◆ **ACTION ITEM**
Would you repeat the listing below exactly, with no pictures in it?
** MATERIAL PROVIDED follows **
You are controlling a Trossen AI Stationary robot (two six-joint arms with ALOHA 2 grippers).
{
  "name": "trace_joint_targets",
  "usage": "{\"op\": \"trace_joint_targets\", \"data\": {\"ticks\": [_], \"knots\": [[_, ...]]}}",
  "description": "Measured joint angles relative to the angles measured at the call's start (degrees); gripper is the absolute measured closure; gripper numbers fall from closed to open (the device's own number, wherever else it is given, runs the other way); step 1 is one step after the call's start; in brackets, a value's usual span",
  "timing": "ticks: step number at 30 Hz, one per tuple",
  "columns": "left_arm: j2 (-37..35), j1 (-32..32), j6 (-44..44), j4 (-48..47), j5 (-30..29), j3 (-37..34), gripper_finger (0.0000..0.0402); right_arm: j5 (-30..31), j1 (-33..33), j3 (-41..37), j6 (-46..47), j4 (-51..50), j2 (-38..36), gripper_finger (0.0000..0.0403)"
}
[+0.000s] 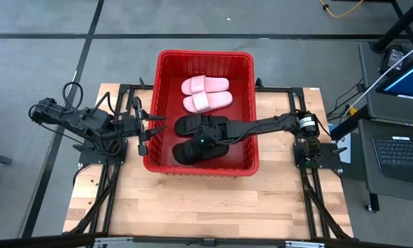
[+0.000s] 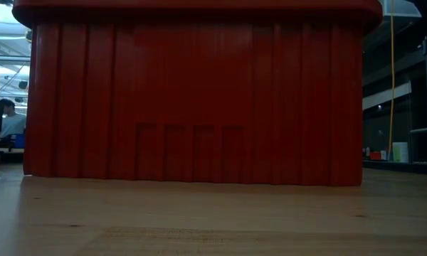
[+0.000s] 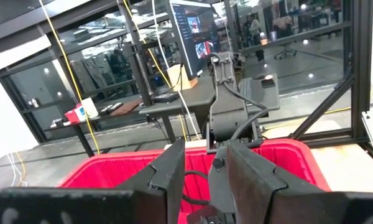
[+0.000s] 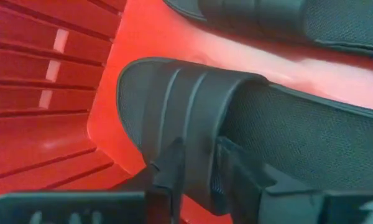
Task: Pick and place slides into bin
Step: Return to Home Position
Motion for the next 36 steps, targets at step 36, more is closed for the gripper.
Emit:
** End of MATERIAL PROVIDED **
◆ **RESPONSE**
You are controlling a Trossen AI Stationary robot (two six-joint arms with ALOHA 2 grippers).
{
  "name": "trace_joint_targets",
  "usage": "{\"op\": \"trace_joint_targets\", \"data\": {\"ticks\": [_], \"knots\": [[_, ...]]}}",
  "description": "Measured joint angles relative to the angles measured at the call's start (degrees); gripper is the absolute measured closure; gripper numbers fall from closed to open (the device's own number, wherever else it is given, runs the other way); step 1 is one step after the call's start; in brackets, a value's usual span",
  "timing": "ticks: step number at 30 Hz, one per tuple",
  "columns": "left_arm: j2 (-37..35), j1 (-32..32), j6 (-44..44), j4 (-48..47), j5 (-30..29), j3 (-37..34), gripper_finger (0.0000..0.0402); right_arm: j5 (-30..31), j1 (-33..33), j3 (-41..37), j6 (-46..47), j4 (-51..50), j2 (-38..36), gripper_finger (0.0000..0.0403)"
}
[+0.000s] 
[+0.000s] 
[+0.000s] 
[+0.000s] 
Task: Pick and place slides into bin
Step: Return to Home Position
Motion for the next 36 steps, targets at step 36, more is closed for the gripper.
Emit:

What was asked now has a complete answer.